Since the copy must hold text only, transcribe the data below exactly and omit the images.

Material provided:
=== Begin Enclosure ===

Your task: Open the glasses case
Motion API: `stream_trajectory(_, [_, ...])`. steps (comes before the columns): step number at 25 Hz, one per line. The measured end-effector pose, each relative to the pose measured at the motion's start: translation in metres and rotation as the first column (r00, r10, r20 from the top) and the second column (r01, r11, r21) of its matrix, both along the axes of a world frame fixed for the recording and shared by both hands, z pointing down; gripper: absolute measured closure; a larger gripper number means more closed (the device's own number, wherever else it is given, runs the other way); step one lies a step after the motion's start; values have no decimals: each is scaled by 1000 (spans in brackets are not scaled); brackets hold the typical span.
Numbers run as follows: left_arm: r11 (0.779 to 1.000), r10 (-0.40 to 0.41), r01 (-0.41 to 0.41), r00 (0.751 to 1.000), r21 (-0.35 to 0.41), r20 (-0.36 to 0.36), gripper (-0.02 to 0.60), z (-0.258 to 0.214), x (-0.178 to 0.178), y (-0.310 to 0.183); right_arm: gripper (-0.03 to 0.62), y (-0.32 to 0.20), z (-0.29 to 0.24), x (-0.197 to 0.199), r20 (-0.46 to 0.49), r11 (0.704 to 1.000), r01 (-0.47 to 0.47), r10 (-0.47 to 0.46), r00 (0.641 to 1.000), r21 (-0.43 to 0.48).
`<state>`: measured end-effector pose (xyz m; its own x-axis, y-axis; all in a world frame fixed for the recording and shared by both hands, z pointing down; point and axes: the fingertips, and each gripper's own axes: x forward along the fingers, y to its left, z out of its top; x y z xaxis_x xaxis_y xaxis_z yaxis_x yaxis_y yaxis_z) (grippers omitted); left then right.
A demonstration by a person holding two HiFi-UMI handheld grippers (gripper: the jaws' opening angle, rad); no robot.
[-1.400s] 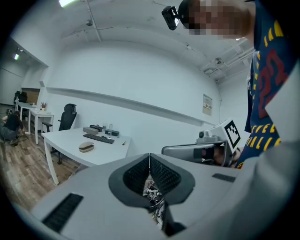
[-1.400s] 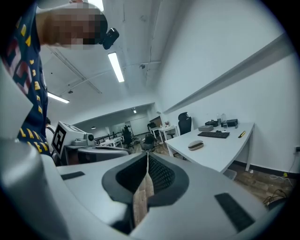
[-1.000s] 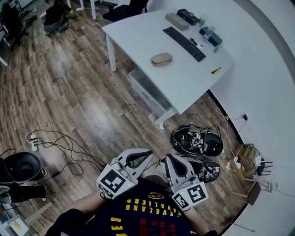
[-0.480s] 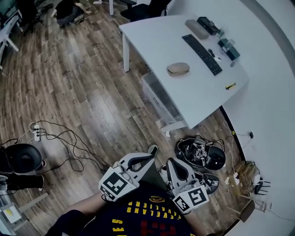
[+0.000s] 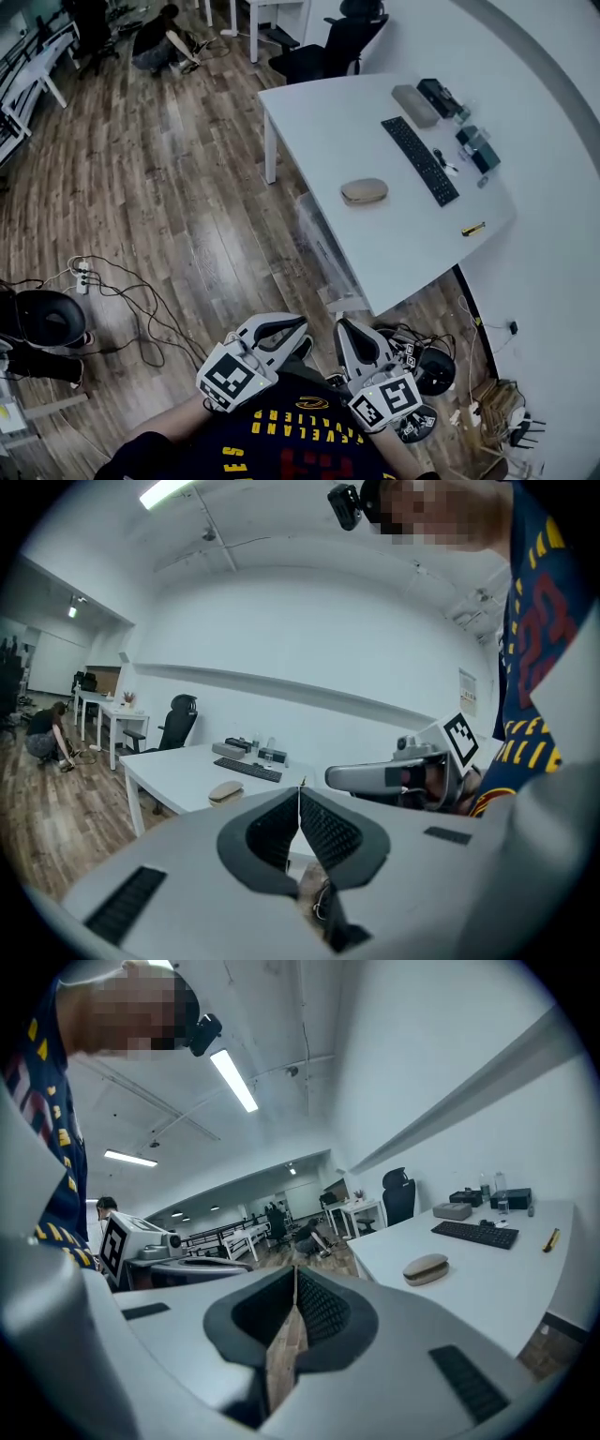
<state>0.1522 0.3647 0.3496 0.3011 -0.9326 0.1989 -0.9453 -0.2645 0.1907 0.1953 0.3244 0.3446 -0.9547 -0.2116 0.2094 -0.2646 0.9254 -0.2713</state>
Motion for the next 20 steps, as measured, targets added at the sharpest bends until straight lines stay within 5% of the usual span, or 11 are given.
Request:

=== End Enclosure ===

Solved exercise:
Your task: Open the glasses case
Motion API: `stream_trajectory(_, [_, ...])`. steps (comes before the columns): step number at 25 Hz, one per line. The measured end-effector pose, each relative to the pose measured at the motion's start: translation in metres and rotation as the first column (r00, r10, r20 from the top) and the second column (r01, r11, r21) of its matrix, both along the axes of a world frame fixed for the recording and shared by both hands, z pointing down; gripper: absolute measured closure; a larger gripper number means more closed (the device's own number, wherever else it is given, runs the other way); step one lies a step after the motion's start; values have no decimals: each is scaled by 1000 (spans in brackets are not scaled); brackets hold the typical span.
Numbers run as follows: left_arm: r11 (0.779 to 1.000), r10 (-0.40 to 0.41), r01 (-0.41 to 0.41), r00 (0.751 to 1.000), r21 (-0.35 to 0.41), r20 (-0.36 to 0.36), gripper (-0.02 to 0.60), z (-0.258 to 0.214), x (-0.178 to 0.178), y (-0.310 to 0.183); right_arm: gripper (-0.03 to 0.62), y (-0.32 to 0.20), z (-0.29 to 0.24), x (-0.197 to 0.199), r20 (-0.46 to 0.49), r11 (0.704 to 1.000), r01 (-0.47 to 0.47), r10 (-0.47 to 0.46), r00 (0.641 to 1.000), r21 (-0.43 to 0.48).
`<state>`: measured end-effector pose (xyz m; its own x-axis, y-axis; all in a world frame fixed for the recording and shared by both hands, z pointing down; point and axes: the fingertips, and each gripper's own axes: x forward along the fingers, y to its left, z out of its top; x y z xaxis_x xaxis_y xaxis_z yaxis_x yaxis_y yaxis_z) (grippers omitted); left then right.
A demonstration by a person holding two HiFi-UMI handheld grippers (gripper: the jaws' opening angle, rad); no robot.
[-1.400s] 
[-1.400s] 
[-1.000s] 
[-0.480s] 
[+0.000s] 
<state>0.1522 0.3647 0.3496 0.3011 -0.9326 0.1989 -0.9453 -0.2645 0.1907 0.1953 0.3244 0.3446 -0.9547 -0.2116 0.2094 -0.2646 0.9254 -0.2713</state>
Motion for the next 20 steps, as measured, targets added at the sharpest bends until straight lines stay within 5% of the usual span, or 11 are given.
Request:

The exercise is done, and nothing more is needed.